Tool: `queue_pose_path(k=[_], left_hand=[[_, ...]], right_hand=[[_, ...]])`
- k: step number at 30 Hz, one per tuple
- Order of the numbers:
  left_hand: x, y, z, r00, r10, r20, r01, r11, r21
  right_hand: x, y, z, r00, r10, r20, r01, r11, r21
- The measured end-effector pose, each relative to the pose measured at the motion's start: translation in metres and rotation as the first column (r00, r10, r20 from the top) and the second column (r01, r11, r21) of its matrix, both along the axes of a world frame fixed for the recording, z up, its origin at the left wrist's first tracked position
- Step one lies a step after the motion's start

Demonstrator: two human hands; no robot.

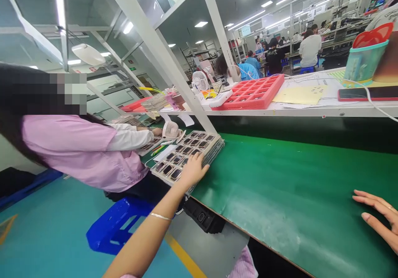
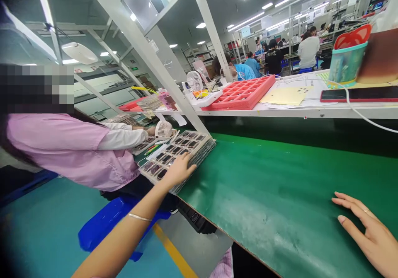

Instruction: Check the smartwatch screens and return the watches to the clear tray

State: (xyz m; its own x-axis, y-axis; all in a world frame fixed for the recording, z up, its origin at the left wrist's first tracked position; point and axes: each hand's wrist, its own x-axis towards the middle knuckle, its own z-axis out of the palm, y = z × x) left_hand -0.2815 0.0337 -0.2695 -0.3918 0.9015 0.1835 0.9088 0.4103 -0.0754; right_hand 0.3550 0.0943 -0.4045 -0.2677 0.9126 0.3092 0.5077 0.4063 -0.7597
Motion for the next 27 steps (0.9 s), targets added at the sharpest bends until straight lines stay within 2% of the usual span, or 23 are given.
queue_pose_path(k=[2, 4, 8, 10, 12, 13, 14, 16, 20, 22, 24, 27], left_hand=[[0.014, 0.001, -0.013, 0.993, 0.047, -0.105, -0.051, 0.998, -0.035], [0.017, -0.003, -0.018, 0.989, 0.060, -0.137, -0.065, 0.997, -0.029], [0.018, -0.004, -0.014, 0.990, 0.087, -0.110, -0.090, 0.996, -0.021], [0.029, 0.009, -0.013, 0.997, 0.027, -0.070, -0.025, 0.999, 0.026], [0.048, 0.035, -0.016, 0.985, -0.148, 0.091, 0.136, 0.982, 0.128], [0.060, 0.052, -0.019, 0.938, -0.265, 0.223, 0.224, 0.955, 0.192], [0.074, 0.071, -0.022, 0.853, -0.352, 0.385, 0.273, 0.930, 0.247], [0.104, 0.117, -0.031, 0.772, -0.404, 0.491, 0.305, 0.913, 0.271], [0.163, 0.212, -0.054, 0.634, -0.404, 0.660, 0.214, 0.911, 0.352], [0.186, 0.249, -0.065, 0.561, -0.393, 0.728, 0.134, 0.912, 0.388], [0.202, 0.273, -0.074, 0.502, -0.390, 0.772, 0.057, 0.905, 0.421], [0.212, 0.286, -0.083, 0.384, -0.444, 0.810, -0.039, 0.868, 0.495]], right_hand=[[0.004, 0.000, -0.007, 0.998, 0.026, 0.055, -0.023, 0.998, -0.061], [0.007, -0.001, -0.010, 0.995, 0.042, 0.093, -0.035, 0.996, -0.080], [0.009, -0.003, -0.006, 0.988, 0.057, 0.146, -0.046, 0.996, -0.077], [0.008, -0.005, 0.001, 0.982, 0.056, 0.178, -0.042, 0.996, -0.084], [0.005, -0.009, 0.010, 0.975, 0.058, 0.214, -0.036, 0.994, -0.104], [0.003, -0.011, 0.015, 0.972, 0.055, 0.228, -0.030, 0.993, -0.113], [0.002, -0.012, 0.021, 0.970, 0.051, 0.238, -0.023, 0.993, -0.117], [-0.001, -0.014, 0.033, 0.967, 0.041, 0.253, -0.012, 0.993, -0.115], [-0.002, -0.013, 0.051, 0.959, 0.027, 0.281, -0.006, 0.997, -0.074], [-0.001, -0.012, 0.056, 0.957, 0.017, 0.291, -0.001, 0.998, -0.055], [0.000, -0.013, 0.059, 0.958, 0.002, 0.286, 0.010, 0.999, -0.039], [0.001, -0.013, 0.061, 0.959, -0.020, 0.284, 0.030, 0.999, -0.031]])
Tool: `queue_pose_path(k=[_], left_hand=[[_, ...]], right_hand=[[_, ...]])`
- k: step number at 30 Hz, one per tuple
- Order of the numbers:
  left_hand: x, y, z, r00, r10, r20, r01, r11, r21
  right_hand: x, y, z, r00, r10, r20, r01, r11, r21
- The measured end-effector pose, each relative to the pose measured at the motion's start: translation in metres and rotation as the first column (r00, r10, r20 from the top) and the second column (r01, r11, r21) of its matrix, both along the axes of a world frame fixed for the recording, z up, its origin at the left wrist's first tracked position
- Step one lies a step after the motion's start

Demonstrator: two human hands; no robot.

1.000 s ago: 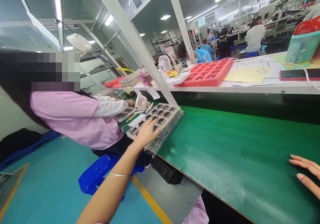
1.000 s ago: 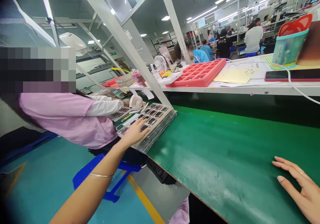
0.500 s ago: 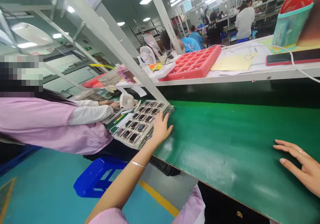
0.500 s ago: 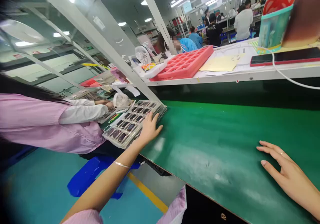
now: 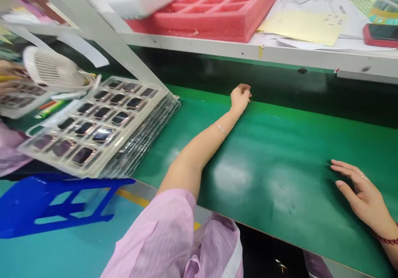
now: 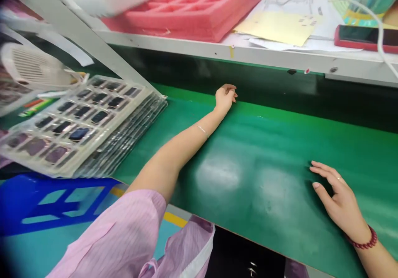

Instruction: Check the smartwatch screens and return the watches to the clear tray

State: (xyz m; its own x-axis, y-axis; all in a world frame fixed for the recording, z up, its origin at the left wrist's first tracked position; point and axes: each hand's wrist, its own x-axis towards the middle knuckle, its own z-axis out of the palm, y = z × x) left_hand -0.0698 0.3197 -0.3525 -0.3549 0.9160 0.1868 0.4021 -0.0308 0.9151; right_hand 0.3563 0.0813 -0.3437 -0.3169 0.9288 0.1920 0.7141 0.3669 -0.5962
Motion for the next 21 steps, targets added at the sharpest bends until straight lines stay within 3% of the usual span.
queue_pose_path(k=[3, 6, 8, 9, 11, 13, 14, 16, 19, 20, 21], left_hand=[[0.003, -0.005, -0.005, 0.997, -0.062, 0.045, 0.056, 0.989, 0.134], [0.011, -0.022, -0.003, 0.978, -0.139, -0.154, 0.176, 0.950, 0.259], [0.021, -0.041, 0.001, 0.915, -0.241, -0.325, 0.336, 0.899, 0.282], [0.028, -0.054, 0.004, 0.851, -0.317, -0.418, 0.452, 0.848, 0.277], [0.042, -0.084, 0.012, 0.666, -0.447, -0.597, 0.679, 0.694, 0.238], [0.056, -0.116, 0.018, 0.426, -0.517, -0.742, 0.860, 0.486, 0.155], [0.061, -0.131, 0.019, 0.305, -0.536, -0.787, 0.921, 0.378, 0.100], [0.068, -0.155, 0.021, 0.130, -0.511, -0.850, 0.979, 0.199, 0.030], [0.070, -0.170, 0.022, -0.013, -0.449, -0.894, 0.998, 0.046, -0.038], [0.069, -0.171, 0.022, -0.045, -0.434, -0.900, 0.998, 0.020, -0.059], [0.069, -0.170, 0.022, -0.056, -0.424, -0.904, 0.997, 0.032, -0.077]], right_hand=[[-0.004, 0.012, 0.004, 0.999, -0.032, 0.042, 0.031, 0.999, 0.018], [-0.021, 0.053, 0.009, 0.990, -0.005, 0.142, -0.005, 0.998, 0.065], [-0.047, 0.096, 0.008, 0.974, 0.058, 0.218, -0.080, 0.992, 0.096], [-0.066, 0.121, 0.007, 0.965, 0.091, 0.247, -0.126, 0.984, 0.128], [-0.115, 0.171, 0.003, 0.956, 0.116, 0.269, -0.184, 0.953, 0.240], [-0.177, 0.218, 0.004, 0.958, 0.089, 0.274, -0.179, 0.928, 0.326], [-0.209, 0.239, 0.007, 0.962, 0.032, 0.271, -0.133, 0.923, 0.362], [-0.270, 0.272, 0.016, 0.955, -0.057, 0.292, -0.055, 0.931, 0.362], [-0.334, 0.301, 0.027, 0.940, -0.107, 0.325, 0.003, 0.953, 0.303], [-0.345, 0.306, 0.026, 0.942, -0.086, 0.325, -0.010, 0.959, 0.283], [-0.351, 0.310, 0.024, 0.940, -0.052, 0.337, -0.031, 0.971, 0.236]])
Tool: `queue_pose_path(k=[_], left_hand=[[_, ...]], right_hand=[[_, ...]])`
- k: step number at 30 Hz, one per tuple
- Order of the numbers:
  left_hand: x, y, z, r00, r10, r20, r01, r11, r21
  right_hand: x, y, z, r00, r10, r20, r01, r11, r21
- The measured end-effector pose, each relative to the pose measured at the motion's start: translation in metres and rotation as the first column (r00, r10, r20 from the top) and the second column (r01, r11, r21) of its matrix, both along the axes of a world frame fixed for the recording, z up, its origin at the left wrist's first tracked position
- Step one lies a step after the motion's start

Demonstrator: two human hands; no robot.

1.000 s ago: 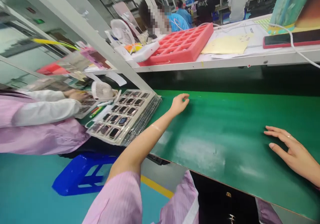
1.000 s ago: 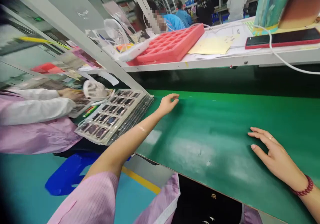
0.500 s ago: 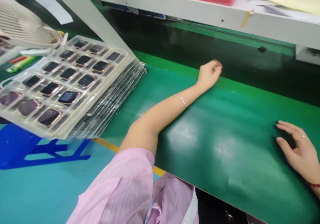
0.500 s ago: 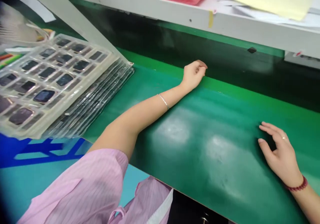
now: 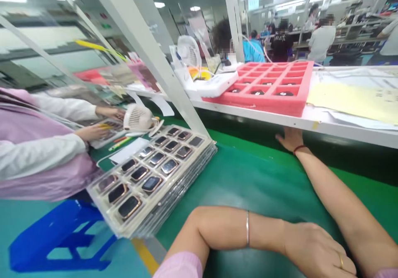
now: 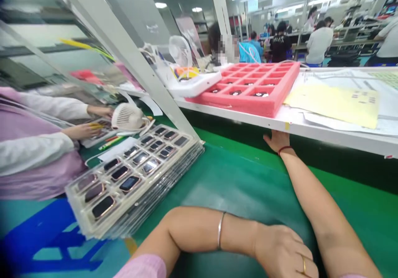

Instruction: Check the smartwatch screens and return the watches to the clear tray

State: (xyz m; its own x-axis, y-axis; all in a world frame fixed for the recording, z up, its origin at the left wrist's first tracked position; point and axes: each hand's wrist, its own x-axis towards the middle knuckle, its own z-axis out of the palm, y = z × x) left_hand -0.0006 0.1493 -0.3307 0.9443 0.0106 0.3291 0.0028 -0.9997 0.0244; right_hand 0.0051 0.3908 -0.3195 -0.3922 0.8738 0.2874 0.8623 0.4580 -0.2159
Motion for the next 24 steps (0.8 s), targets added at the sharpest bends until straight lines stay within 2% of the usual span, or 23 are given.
queue_pose_path(k=[2, 5, 9, 11, 13, 15, 17, 20, 24], left_hand=[[0.000, 0.003, -0.003, 0.997, 0.067, -0.033, -0.068, 0.997, -0.029], [0.003, 0.007, -0.012, 0.982, 0.163, -0.091, -0.178, 0.965, -0.194], [0.006, 0.006, -0.026, 0.976, 0.192, -0.103, -0.218, 0.893, -0.394], [0.006, 0.007, -0.029, 0.975, 0.201, -0.098, -0.223, 0.859, -0.461], [0.004, 0.010, -0.028, 0.969, 0.221, -0.113, -0.248, 0.826, -0.507], [0.002, 0.014, -0.026, 0.959, 0.249, -0.139, -0.284, 0.790, -0.544], [0.000, 0.017, -0.023, 0.938, 0.312, -0.150, -0.339, 0.739, -0.582], [-0.004, 0.021, -0.021, 0.908, 0.389, -0.156, -0.393, 0.665, -0.635], [-0.006, 0.022, -0.021, 0.906, 0.391, -0.161, -0.394, 0.644, -0.655]], right_hand=[[-0.001, 0.004, -0.009, 1.000, 0.010, 0.005, -0.010, 0.999, -0.042], [0.015, 0.007, -0.023, 1.000, -0.002, -0.025, 0.002, 1.000, 0.027], [0.030, 0.004, -0.033, 1.000, 0.019, 0.016, -0.017, 0.998, -0.066], [0.029, -0.001, -0.035, 1.000, 0.015, -0.015, -0.015, 0.999, -0.029], [0.024, -0.006, -0.036, 0.997, 0.072, -0.029, -0.073, 0.997, -0.024], [0.020, -0.011, -0.039, 0.985, 0.170, 0.007, -0.168, 0.980, -0.108], [0.019, -0.013, -0.042, 0.973, 0.227, 0.046, -0.213, 0.955, -0.204], [0.020, -0.013, -0.044, 0.970, 0.236, 0.058, -0.215, 0.944, -0.250], [0.020, -0.012, -0.044, 0.968, 0.245, 0.046, -0.223, 0.935, -0.277]])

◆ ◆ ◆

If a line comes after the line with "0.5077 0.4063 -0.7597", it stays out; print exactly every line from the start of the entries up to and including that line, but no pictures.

■ **Output of the exercise**:
Tool: `queue_pose_path(k=[_], left_hand=[[_, ...]], right_hand=[[_, ...]])`
- k: step number at 30 Hz, one per tuple
- Order of the numbers:
  left_hand: x, y, z, r00, r10, r20, r01, r11, r21
  right_hand: x, y, z, r00, r10, r20, r01, r11, r21
- The measured end-effector pose, each relative to the pose measured at the motion's start: translation in metres and rotation as the first column (r00, r10, r20 from the top) and the second column (r01, r11, r21) of its matrix, both along the axes of a world frame fixed for the recording, z up, its origin at the left wrist's first tracked position
- Step one lies a step after the motion's start

Demonstrator: two human hands; no robot.


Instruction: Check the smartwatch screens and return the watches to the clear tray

State: (xyz m; its own x-axis, y-axis; all in a world frame fixed for the recording, z up, its origin at the left wrist's first tracked position; point and axes: each hand's wrist, its own x-axis towards the middle knuckle, its own z-axis out of the palm, y = z × x) left_hand -0.2815 0.0337 -0.2695 -0.3918 0.9015 0.1835 0.9088 0.4103 -0.0754; right_hand 0.3550 0.0943 -0.4045 -0.2677 0.9126 0.3092 0.5077 0.4063 -0.7597

Nothing more belongs to this answer.